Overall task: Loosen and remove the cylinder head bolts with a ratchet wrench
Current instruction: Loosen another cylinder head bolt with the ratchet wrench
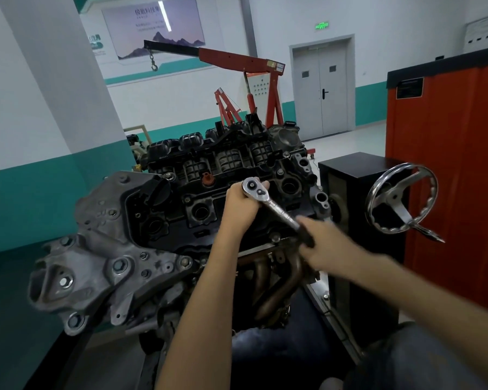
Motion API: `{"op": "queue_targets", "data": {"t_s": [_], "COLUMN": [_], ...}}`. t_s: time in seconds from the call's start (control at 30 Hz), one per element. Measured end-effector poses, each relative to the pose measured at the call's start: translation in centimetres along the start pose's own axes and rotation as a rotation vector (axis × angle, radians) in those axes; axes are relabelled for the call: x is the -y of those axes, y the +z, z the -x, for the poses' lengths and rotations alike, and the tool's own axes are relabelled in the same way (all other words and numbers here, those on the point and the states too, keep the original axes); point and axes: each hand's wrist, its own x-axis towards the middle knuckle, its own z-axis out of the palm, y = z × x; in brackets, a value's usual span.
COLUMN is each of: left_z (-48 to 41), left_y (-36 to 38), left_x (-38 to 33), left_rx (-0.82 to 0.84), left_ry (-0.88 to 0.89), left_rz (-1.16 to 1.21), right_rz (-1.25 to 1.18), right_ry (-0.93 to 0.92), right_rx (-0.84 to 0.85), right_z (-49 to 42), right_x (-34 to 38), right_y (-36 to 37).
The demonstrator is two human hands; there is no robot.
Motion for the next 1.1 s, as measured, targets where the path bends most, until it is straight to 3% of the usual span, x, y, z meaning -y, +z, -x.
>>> {"op": "queue_targets", "data": {"t_s": [0.13, 0.2, 0.27, 0.37, 0.53, 0.6, 0.73, 0.8, 0.9, 1.0, 1.1], "left_z": [0.0, 0.4, 0.9, 1.3, 0.9, 0.7, 0.3, 0.1, -0.1, 0.5, 1.1], "left_y": [-0.4, -0.1, 0.6, 1.9, 2.0, 1.4, 0.4, 0.3, 0.1, 0.3, 1.6], "left_x": [-0.4, -0.2, 0.0, -0.2, -0.3, -0.2, 0.2, 0.2, 0.2, 0.5, 0.3], "left_rx": [-0.010, -0.081, -0.159, -0.273, -0.327, -0.286, -0.101, -0.060, -0.100, -0.154, -0.212], "left_ry": [0.013, -0.004, -0.019, -0.027, -0.043, -0.050, 0.027, 0.033, 0.022, 0.002, 0.023], "left_rz": [-0.048, 0.043, 0.126, 0.185, 0.097, 0.086, 0.065, 0.048, 0.049, 0.132, 0.169], "right_rz": [0.548, 0.631, 0.514, 0.079, -0.409, -0.378, -0.041, 0.282, 0.694, 0.605, 0.156], "right_ry": [-0.128, -0.155, -0.078, 0.033, 0.140, 0.135, 0.008, -0.069, -0.198, -0.162, 0.010], "right_rx": [0.058, 0.008, -0.023, -0.112, -0.179, -0.151, 0.015, 0.096, 0.050, -0.045, -0.111], "right_z": [-4.2, -4.8, -3.2, 0.4, 1.2, 1.1, 0.3, -1.9, -5.2, -4.1, -0.1], "right_x": [-0.4, 0.1, -0.2, 0.5, 5.3, 5.1, 1.2, -0.5, -0.5, -0.7, -0.5], "right_y": [-7.4, -7.2, -4.9, 0.7, 8.4, 7.9, 0.3, -4.5, -7.9, -5.5, 0.2]}}
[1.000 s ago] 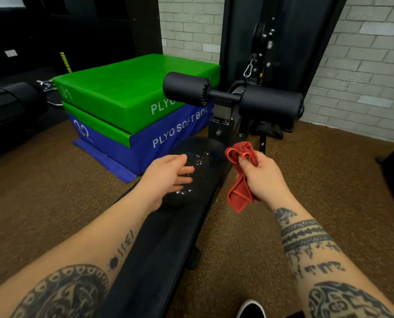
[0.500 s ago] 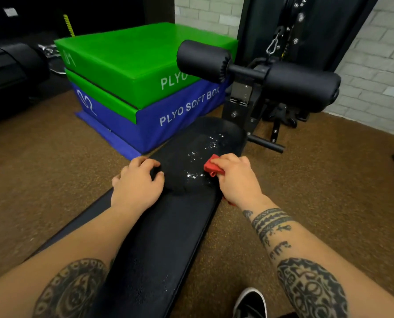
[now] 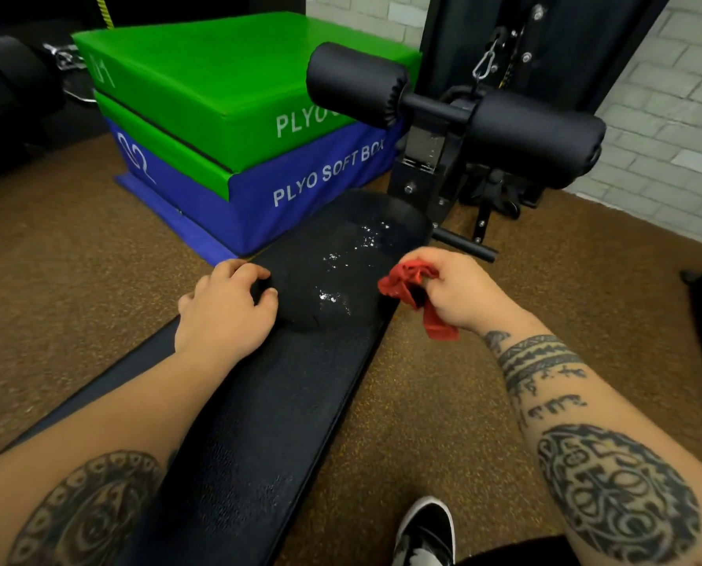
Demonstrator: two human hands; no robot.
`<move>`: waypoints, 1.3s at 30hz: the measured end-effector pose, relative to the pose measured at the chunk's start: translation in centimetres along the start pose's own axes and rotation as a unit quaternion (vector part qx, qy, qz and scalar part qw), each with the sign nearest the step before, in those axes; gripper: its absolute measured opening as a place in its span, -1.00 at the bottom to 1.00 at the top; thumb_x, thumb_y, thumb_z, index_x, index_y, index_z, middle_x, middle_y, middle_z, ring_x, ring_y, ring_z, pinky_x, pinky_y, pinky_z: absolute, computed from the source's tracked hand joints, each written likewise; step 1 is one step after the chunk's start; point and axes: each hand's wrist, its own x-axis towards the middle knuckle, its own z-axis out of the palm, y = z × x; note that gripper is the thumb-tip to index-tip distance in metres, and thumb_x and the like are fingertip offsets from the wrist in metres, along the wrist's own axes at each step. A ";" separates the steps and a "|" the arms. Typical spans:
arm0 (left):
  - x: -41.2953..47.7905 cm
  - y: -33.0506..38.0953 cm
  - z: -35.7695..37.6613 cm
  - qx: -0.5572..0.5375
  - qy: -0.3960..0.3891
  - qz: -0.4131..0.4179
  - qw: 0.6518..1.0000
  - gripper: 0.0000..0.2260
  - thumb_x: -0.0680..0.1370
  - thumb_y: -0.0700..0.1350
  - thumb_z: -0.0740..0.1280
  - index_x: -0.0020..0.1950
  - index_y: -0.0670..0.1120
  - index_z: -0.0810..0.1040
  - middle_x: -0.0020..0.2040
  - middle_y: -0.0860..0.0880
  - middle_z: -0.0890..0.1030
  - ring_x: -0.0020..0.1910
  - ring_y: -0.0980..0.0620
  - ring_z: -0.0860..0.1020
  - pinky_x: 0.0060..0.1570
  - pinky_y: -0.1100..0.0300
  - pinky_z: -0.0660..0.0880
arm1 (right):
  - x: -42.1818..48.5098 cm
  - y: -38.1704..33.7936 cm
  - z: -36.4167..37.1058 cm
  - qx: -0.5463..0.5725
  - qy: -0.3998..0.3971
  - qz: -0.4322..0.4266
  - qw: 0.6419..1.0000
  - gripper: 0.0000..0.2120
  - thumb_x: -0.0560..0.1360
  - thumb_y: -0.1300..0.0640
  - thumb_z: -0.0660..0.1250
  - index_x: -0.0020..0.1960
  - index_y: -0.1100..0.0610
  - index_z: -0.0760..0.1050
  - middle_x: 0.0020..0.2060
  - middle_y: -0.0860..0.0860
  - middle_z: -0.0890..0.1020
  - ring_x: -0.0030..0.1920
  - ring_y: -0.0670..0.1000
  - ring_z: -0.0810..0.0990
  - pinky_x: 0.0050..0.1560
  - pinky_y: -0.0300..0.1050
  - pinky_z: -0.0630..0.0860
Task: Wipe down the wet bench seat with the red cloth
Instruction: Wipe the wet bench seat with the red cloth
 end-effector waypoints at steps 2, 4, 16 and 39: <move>0.0 0.1 0.0 -0.001 0.002 -0.001 1.000 -0.67 0.56 0.19 0.21 0.31 0.17 0.48 0.43 0.05 0.40 0.38 -0.13 0.39 0.29 -0.20 0.30 | 0.9 -0.1 1.8 0.034 0.045 0.007 0.998 -0.58 0.55 0.29 0.20 0.05 -0.23 0.58 0.02 -0.12 0.68 -0.08 -0.03 0.68 -0.09 -0.14 0.61; -0.1 0.0 0.0 -0.003 0.003 0.000 1.000 -0.67 0.57 0.19 0.21 0.30 0.17 0.48 0.42 0.05 0.41 0.37 -0.13 0.39 0.29 -0.20 0.30 | 1.3 -0.6 3.6 0.006 0.042 -0.023 0.999 -0.54 0.51 0.29 0.21 0.15 -0.24 0.58 0.10 -0.10 0.65 0.06 -0.06 0.63 0.10 -0.15 0.58; -0.1 0.1 -0.2 -0.006 -0.002 0.001 1.000 -0.67 0.57 0.18 0.21 0.30 0.17 0.47 0.40 0.06 0.41 0.35 -0.13 0.40 0.28 -0.19 0.32 | -2.2 -3.1 0.9 -0.031 -0.267 0.013 0.963 -0.56 0.51 0.37 0.17 -0.03 -0.14 0.60 -0.20 -0.05 0.70 -0.28 -0.07 0.69 -0.31 -0.15 0.51; 0.4 0.0 -0.4 -0.034 -0.014 -0.029 0.999 -0.74 0.56 0.14 0.26 0.22 0.20 0.56 0.39 0.08 0.43 0.37 -0.07 0.41 0.36 -0.18 0.30 | -1.9 0.4 -0.5 0.153 -0.070 0.070 0.983 -0.78 0.45 0.24 0.31 0.02 0.03 0.62 -0.15 0.15 0.70 -0.14 0.10 0.67 0.08 0.23 0.61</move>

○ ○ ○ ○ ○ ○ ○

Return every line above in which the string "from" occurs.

Motion API: `{"op": "queue_targets", "data": {"t_s": [_], "COLUMN": [_], ...}}`. t_s: time in seconds from the call's start (control at 30 Hz), one per element. Measured end-effector poses, each relative to the pose measured at the call's start: translation in centimetres along the start pose's own axes and rotation as a rotation vector (axis × angle, radians) in those axes; axes are relabelled for the call: x is the -y of those axes, y the +z, z the -x, for the poses' lengths and rotations alike, and the tool's own axes are relabelled in the same way (all other words and numbers here, those on the point and the states too, keep the original axes); point and axes: each hand's wrist, its own x-axis towards the middle knuckle, its own z-axis out of the palm, y = z × x; in brackets, a value's usual span.
`<move>`: waypoints, 1.3s at 30hz: the measured end-effector pose, relative to the pose measured at the chunk's start: translation in centimetres along the start pose's own axes and rotation as a unit quaternion (vector part qx, qy, qz and scalar part qw), each with the sign nearest the step before, in those axes; gripper: its absolute measured opening as a place in its span, -1.00 at the bottom to 1.00 at the top; thumb_x, thumb_y, thumb_z, index_x, index_y, index_z, middle_x, middle_y, middle_z, ring_x, ring_y, ring_z, pinky_x, pinky_y, pinky_z: absolute, computed from the source's tracked hand joints, each written likewise; step 1 is one step after the chunk's start; point and axes: each hand's wrist, its own x-axis towards the middle knuckle, its own z-axis out of the palm, y = z × x; note that gripper is the thumb-tip to index-tip distance in metres, and thumb_x and the like are fingertip offsets from the wrist in metres, along the wrist's own axes at each step. A ";" separates the steps and a "|" the arms. Typical spans:

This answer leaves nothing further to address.